What to produce
When the line containing "Tag one or more points on the small" appears in the entries below, begin printing there and stop after the line containing "Located for you"; print each of those lines exactly and no other line.

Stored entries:
>>>

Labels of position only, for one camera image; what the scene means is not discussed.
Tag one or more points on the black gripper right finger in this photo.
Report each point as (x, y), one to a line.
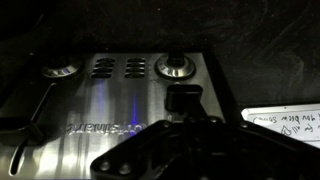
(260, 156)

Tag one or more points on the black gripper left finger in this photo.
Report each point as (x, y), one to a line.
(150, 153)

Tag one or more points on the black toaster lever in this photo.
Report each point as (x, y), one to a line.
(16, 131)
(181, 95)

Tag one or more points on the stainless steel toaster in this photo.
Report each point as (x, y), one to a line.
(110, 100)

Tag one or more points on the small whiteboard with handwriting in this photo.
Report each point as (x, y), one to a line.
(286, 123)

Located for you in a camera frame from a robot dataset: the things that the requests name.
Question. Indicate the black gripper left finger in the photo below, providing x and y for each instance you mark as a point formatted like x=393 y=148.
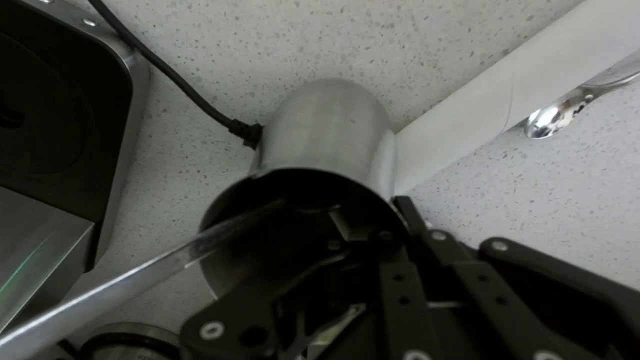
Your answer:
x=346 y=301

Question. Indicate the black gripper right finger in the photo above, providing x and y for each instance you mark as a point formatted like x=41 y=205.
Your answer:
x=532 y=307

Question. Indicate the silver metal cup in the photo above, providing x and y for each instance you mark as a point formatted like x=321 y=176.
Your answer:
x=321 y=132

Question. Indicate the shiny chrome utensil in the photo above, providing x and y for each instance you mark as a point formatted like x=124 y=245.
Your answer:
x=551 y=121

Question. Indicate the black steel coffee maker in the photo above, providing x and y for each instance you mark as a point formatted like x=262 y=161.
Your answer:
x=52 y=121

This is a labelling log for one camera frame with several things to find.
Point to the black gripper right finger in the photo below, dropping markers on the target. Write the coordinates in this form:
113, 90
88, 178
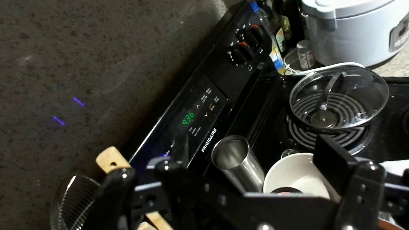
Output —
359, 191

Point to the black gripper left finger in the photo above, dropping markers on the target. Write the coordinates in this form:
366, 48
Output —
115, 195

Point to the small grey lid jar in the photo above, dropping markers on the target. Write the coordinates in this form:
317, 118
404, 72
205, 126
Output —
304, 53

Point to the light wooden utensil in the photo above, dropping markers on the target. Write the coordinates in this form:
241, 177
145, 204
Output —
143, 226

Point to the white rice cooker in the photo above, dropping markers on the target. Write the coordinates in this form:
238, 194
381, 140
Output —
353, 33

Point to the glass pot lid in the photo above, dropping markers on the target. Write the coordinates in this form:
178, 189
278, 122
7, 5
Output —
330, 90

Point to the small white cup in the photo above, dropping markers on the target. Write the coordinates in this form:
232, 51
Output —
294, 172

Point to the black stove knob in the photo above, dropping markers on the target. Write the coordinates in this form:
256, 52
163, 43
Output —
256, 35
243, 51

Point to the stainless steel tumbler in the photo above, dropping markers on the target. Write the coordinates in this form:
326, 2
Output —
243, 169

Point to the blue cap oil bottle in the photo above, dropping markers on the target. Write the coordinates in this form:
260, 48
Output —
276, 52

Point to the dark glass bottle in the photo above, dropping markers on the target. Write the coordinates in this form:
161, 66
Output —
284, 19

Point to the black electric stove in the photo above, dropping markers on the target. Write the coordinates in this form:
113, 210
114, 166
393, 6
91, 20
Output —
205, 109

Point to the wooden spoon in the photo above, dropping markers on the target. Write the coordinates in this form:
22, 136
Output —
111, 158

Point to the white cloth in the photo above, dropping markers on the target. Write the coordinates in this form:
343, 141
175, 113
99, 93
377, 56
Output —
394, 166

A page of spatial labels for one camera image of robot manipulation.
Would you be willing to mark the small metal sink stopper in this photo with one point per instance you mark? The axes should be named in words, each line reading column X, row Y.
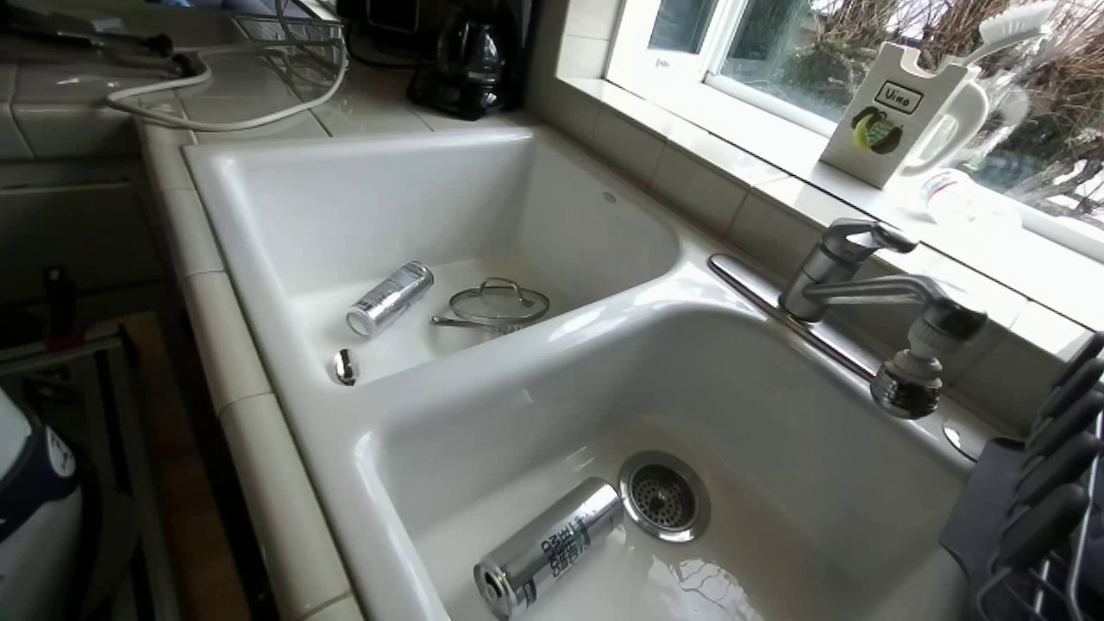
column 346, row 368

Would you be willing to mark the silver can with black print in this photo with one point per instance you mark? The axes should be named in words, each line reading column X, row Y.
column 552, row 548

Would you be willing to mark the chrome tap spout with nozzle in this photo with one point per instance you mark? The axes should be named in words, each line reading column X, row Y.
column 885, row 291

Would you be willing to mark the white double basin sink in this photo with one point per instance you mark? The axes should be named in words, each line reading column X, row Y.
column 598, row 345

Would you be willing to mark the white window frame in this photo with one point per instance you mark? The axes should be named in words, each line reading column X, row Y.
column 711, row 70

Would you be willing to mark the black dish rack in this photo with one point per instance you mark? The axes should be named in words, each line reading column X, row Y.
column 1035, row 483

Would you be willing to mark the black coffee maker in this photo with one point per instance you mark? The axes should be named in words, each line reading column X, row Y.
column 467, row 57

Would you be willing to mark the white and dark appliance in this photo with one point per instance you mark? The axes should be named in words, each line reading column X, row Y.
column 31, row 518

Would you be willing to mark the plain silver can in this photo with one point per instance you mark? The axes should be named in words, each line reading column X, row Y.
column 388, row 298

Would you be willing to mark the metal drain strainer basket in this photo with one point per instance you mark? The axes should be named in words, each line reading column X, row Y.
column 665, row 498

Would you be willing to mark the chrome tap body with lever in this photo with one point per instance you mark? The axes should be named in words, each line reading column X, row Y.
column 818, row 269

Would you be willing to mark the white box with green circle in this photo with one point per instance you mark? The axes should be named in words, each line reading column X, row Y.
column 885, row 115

<<<
>>>

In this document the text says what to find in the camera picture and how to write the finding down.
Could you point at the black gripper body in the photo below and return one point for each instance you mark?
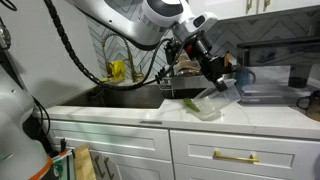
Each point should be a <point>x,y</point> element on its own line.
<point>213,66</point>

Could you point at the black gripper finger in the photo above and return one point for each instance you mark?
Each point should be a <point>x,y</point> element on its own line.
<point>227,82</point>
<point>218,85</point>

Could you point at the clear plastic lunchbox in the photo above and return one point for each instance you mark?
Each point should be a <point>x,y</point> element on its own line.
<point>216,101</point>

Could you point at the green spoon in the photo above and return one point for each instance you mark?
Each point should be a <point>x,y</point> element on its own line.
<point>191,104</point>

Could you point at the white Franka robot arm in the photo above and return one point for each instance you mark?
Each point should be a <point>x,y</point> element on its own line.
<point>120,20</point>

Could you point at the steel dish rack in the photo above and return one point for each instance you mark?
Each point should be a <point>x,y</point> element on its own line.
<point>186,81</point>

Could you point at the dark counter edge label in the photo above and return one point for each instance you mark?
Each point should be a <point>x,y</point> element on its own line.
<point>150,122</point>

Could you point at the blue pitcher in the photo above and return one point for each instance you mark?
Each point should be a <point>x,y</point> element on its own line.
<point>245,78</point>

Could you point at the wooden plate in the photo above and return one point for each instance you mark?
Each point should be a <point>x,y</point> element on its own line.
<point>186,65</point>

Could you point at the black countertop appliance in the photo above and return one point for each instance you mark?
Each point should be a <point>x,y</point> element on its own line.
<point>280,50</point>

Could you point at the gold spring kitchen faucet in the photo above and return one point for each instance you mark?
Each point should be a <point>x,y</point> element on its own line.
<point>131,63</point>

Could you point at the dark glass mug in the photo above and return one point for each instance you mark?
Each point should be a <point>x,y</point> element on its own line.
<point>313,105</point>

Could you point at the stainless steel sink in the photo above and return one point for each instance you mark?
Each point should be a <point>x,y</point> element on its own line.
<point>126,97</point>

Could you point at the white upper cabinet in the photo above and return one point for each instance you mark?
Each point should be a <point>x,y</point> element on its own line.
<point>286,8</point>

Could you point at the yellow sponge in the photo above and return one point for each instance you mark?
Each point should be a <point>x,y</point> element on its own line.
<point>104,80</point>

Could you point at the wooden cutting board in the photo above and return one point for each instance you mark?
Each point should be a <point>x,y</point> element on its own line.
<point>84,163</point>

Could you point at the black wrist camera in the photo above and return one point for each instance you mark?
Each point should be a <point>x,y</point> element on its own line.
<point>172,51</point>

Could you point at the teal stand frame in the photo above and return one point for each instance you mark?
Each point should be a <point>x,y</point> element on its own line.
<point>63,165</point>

<<<

Reply
Tag one or more points on the small whiteboard with handwriting in this photo.
Report each point as (x, y), one to a line.
(286, 123)

Located for you in a camera frame from a robot dataset: the things that the requests name.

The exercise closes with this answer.